Work required
Take the listing below and print exactly the lines starting at the line containing "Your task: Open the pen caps" and ending at the line containing "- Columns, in", both ends included, and no others.

◆ ◆ ◆ ◆ ◆

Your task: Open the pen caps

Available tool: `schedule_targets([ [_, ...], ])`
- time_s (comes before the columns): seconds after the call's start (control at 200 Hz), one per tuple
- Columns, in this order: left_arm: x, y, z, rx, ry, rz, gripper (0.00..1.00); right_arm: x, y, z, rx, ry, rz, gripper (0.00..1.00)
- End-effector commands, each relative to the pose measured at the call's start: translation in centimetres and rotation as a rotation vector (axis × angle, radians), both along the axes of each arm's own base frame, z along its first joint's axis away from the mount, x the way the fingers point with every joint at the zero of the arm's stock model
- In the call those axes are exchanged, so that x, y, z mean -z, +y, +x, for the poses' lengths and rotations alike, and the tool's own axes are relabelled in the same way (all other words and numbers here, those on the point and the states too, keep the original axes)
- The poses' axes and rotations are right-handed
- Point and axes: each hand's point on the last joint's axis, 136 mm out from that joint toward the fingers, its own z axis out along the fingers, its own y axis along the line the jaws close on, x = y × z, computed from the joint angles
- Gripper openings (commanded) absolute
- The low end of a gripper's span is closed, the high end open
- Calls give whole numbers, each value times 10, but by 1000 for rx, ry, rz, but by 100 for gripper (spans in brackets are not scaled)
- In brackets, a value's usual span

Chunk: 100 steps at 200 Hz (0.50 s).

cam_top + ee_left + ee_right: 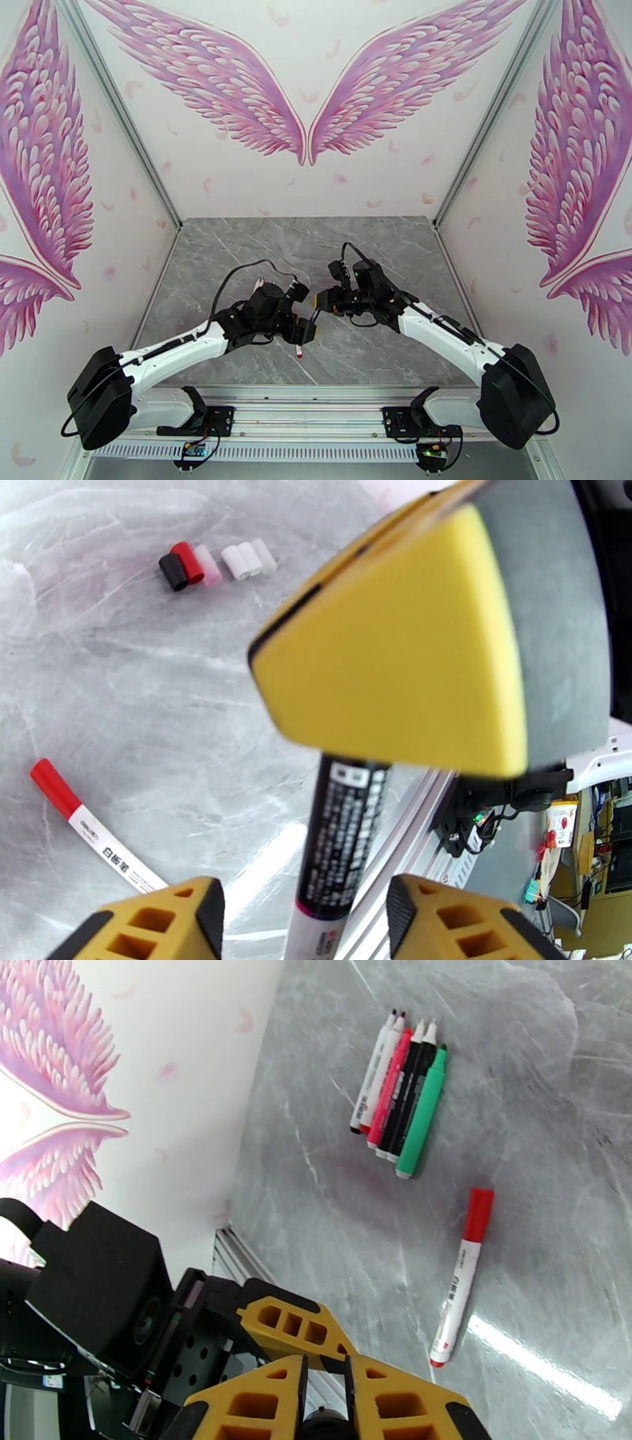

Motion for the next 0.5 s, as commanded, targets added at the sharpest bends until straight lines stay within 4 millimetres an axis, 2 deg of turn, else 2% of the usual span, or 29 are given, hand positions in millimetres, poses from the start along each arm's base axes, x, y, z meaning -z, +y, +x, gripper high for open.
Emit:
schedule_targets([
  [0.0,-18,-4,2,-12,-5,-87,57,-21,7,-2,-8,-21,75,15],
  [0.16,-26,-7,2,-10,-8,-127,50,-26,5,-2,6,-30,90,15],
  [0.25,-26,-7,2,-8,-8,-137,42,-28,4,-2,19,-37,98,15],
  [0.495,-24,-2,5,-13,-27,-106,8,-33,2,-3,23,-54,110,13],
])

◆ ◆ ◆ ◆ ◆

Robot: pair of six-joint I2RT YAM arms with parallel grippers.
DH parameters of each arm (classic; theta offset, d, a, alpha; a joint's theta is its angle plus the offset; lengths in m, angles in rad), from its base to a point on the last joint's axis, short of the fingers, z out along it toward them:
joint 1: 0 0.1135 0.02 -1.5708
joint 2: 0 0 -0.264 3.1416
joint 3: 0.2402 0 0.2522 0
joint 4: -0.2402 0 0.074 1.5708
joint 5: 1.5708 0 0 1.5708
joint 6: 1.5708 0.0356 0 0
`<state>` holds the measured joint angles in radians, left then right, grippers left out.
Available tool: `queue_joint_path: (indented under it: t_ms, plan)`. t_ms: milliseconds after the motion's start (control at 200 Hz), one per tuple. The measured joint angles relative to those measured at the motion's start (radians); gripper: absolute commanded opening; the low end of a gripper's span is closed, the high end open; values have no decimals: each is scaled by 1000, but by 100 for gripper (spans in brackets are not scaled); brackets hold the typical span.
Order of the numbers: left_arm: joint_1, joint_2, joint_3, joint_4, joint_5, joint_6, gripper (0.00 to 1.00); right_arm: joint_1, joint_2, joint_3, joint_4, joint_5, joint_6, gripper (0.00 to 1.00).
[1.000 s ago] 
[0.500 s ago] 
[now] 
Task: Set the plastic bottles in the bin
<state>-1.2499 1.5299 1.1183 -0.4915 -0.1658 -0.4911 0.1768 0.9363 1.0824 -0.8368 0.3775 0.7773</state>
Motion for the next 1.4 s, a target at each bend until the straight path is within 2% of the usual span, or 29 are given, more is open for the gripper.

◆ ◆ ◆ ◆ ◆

Task solution
Your task: Open the pen caps

Available tool: `schedule_targets([ [_, ...], ])`
- time_s (comes before the columns): seconds after the call's start (control at 200 Hz), one per tuple
- Columns, in this order: left_arm: x, y, z, rx, ry, rz, gripper (0.00..1.00); right_arm: x, y, z, rx, ry, rz, gripper (0.00..1.00)

No more work remains in this exercise.